Supplied material below:

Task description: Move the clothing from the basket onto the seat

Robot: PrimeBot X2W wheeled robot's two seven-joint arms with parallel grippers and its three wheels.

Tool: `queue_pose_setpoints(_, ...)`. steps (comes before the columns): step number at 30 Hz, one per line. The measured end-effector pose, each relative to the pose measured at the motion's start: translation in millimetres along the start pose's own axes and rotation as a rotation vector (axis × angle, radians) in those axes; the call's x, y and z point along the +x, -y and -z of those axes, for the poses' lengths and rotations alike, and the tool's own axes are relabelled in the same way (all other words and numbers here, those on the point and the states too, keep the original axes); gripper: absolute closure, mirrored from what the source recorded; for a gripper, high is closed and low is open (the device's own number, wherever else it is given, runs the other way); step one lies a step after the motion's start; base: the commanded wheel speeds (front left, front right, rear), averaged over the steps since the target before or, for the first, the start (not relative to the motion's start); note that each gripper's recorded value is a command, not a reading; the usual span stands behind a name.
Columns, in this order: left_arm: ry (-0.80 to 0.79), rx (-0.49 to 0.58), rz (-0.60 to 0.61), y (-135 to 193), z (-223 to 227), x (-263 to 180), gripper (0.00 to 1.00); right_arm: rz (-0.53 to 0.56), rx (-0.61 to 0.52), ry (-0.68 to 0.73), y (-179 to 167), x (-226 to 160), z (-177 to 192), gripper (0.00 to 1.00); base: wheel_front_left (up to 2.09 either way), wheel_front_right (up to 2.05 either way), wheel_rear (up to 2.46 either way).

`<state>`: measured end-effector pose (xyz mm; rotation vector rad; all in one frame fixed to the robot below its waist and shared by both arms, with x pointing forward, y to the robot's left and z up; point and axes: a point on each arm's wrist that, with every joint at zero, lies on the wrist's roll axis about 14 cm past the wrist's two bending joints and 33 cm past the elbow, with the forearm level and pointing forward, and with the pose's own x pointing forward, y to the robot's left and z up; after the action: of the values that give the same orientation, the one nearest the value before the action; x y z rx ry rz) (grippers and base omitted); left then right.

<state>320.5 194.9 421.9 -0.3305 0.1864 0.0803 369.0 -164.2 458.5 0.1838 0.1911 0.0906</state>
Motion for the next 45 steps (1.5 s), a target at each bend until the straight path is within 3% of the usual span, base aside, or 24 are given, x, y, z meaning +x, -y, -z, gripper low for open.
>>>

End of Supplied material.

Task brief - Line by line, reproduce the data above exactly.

Exercise result -
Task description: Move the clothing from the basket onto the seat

Robot: PrimeBot X2W wheeled robot's two seven-joint arms with parallel grippers and its three wheels.

Tool: `queue_pose_setpoints(_, ...)`. steps (comes before the columns): step number at 30 Hz, one per line. The measured end-effector pose, each relative to the pose measured at the motion's start: translation in millimetres along the start pose's own axes and rotation as a rotation vector (axis × angle, radians) in those axes; the call's x, y and z point along the +x, -y and -z of those axes, for the poses' lengths and rotations alike, and the tool's own axes are relabelled in the same way (all other words and numbers here, those on the point and the states too, keep the original axes); gripper: absolute closure, mirrored from what the source recorded; for a gripper, high is closed and low is open (the device's own number, wherever else it is given, runs the other way); step one lies a step after the motion's start; base: the commanded wheel speeds (front left, front right, rear), averaged over the steps since the target before or, for the first, the start (not relative to the motion's start); note that each gripper's recorded value is a command, not a reading; the usual span stands behind a name.
Columns, in this order: left_arm: ry (-0.80 to 0.79), rx (-0.49 to 0.58), rz (-0.60 to 0.61), y (-135 to 193), z (-223 to 227), x (-263 to 180), gripper (0.00 to 1.00); right_arm: rz (-0.53 to 0.56), rx (-0.61 to 0.52), ry (-0.68 to 0.73), y (-179 to 167), x (-226 to 160), z (-177 to 192), gripper (0.00 to 1.00); base: wheel_front_left (up to 2.09 either way), wheel_front_right (up to 2.05 either way), wheel_rear (up to 2.46 either way).

`<state>`: measured end-effector pose (xyz mm; rotation vector rad; all in one frame fixed to the robot below its waist and shared by both arms, with x pointing forward, y to the robot's left and z up; point and axes: a point on each arm's wrist that, with every joint at zero, lies on the wrist's roll axis about 14 cm past the wrist's two bending joints and 33 cm past the elbow, with the forearm level and pointing forward, and with the pose's own x pointing forward, y to the robot's left and z up; after the action: of the values that give the same orientation, the one nearest the value before the action; x y z rx ry rz) (grippers and base omitted); left then right.

<state>320.5 194.9 421.9 -0.3305 0.1864 0.0803 369.0 -164.2 458.5 0.1838 0.1911 0.0906</state>
Motion for the next 45 steps (1.5 s), a target at each bend until the straight path is within 3% of the usual span, base aside, or 24 are given, x, y, z meaning +x, -y, -z, gripper low for open.
>>>

The output requires nothing else.